TEMPO.CO, Jakarta - Pemimpin Redaksi Obor Rakyat Setyardi Budiono mengakui, selama proses pembuatan berita, ia hanya mengandalkan sumber dari media sosial dan riset kecil-kecilan yang ia lakukan.
"Boleh (ambil berita dari media sosial). Banyak sekali narasumbernya dari media sosial. Banyak," kata Setyardi di Pengadilan Negeri Jakarta Pusat, Selasa, 17 Mei 2016.
Setyardi menampik tuduhan bahwa Obor Rakyat hanya memberitakan keburukan Joko Widodo, yang saat itu menjadi calon presiden pada 2014. "Kami waktu menulis itu, baru Jokowi yang mendeklarasikan diri menjadi calon presiden. Karena waktu itu PDIP duluan deklarasi," ujarnya.
Setyardi mengungkapkan bahwa surat kabar yang ia kelola bersama Darmawan Sepriyossa, yang menjabat redaktur pelaksana, juga akan menuliskan tentang calon presiden lain, yaitu Prabowo Subianto. Namun niat tersebut tidak terlaksana lantaran Obor Rakyat dilarang terbit kembali. "Belum sempat menulis Pak Prabowo, kami sudah dipanggil polisi," tuturnya.
Untuk narasumber, Setyardi mengaku melakukan riset dari beberapa sumber. Dalam persidangan, jaksa sempat menyebutkan Obor Rakyat tidak berbadan hukum. Menanggapi hal itu, Setyardi mengatakan ingin mengejar momen pemilihan presiden sekaligus tes pasar.
Menurut Setyardi, dalam mengurus badan hukum, setidaknya dibutuhkan waktu tiga bulan. Jika harus menunggu urusan badan hukum selesai, ia akan kehilangan momen untuk memperkenalkan Obor Rakyat.
"Namanya ini kan tes pasar. Anda kalau mau jualan, jual aja dulu enggak usah bangun toko yang besar dan bagus. Jual aja dulu. Nanti kalau sudah jadi, barulah setelah itu badan hukum menyusul. Jangan ketinggalan momen," ucapnya.
Untuk edisi pertama, Obor Rakyat mencetak 281.250 eksemplar. Tabloid tersebut kemudian dikirim melalui kantor pos ke beberapa Pondok Pesantren, antara lain pondok pesantren di Jawa Barat, Jawa Tengah, Jawa Timur, dan Madura. Untuk biaya cetak dan biaya pengemasan, Obor Rakyat mengeluarkan dana sebesar Rp 253.125.000.
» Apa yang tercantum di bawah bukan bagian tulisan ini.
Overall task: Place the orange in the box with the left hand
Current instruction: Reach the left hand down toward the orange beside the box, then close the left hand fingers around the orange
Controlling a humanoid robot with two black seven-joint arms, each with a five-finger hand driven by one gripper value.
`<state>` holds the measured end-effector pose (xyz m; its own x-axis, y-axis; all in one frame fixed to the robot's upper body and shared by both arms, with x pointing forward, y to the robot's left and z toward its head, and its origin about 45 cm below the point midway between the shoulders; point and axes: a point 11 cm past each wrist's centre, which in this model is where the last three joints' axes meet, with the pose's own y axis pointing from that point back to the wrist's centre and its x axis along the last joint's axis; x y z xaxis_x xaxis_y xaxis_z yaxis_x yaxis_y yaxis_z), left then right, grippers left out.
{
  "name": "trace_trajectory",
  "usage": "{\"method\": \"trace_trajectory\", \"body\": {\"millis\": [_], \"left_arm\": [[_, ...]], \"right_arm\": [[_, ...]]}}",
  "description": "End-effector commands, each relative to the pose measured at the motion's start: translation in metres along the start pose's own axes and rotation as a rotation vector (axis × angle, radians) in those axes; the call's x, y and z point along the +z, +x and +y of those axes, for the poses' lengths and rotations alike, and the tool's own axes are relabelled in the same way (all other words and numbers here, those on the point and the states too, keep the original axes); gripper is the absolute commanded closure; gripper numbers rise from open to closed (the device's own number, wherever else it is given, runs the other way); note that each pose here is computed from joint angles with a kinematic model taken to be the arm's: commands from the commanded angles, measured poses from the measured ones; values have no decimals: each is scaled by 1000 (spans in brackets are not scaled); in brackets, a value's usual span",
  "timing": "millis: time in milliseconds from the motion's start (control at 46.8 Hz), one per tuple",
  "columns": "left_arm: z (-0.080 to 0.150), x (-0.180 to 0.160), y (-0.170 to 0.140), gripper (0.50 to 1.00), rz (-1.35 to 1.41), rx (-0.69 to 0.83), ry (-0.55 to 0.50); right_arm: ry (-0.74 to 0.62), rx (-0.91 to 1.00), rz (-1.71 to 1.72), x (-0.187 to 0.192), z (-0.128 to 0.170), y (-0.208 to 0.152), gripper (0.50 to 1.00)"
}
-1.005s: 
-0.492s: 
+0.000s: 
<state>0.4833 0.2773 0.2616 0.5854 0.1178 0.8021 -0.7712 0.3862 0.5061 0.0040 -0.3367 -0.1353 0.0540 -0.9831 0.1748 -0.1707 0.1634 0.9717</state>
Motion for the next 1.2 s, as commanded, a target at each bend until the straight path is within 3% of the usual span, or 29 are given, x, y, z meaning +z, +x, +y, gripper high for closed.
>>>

"Target pasar kami memang pesantren. Setiap media pasti punya target pasar. Saya menganggap pesantren itu perlu diberi informasi," katanya.
Ketika membaca surat kabar tersebut, Joko Widodo terusik karena sebagian besar isi tulisan itu tidak benar serta tanpa didukung data yang akurat secara hukum. Selain itu, Obor Rakyat edisi 01 tanggal 5-11 Mei 2014, yang didirikan terdakwa, tidak terdaftar dan tidak memiliki badan hukum serta susunan redaksi sebagaimana yang diatur dalam Undang-Undang Nomor 40 Tahun 1999 tentang Pers.
Jokowi mengadukan perbuatan terdakwa secara tertulis ke penyidik Bareskrim Polri pada 15 Juni 2014. Atas perbuatannya, mereka diancam dengan Pasal 310 ayat 2 KUHP jo Pasal 55 ayat 1 ke-1 KUHP dan Pasal 311 ayat 1 KUHP jo Pasal 55 ayat 1 ke-1 KUHP.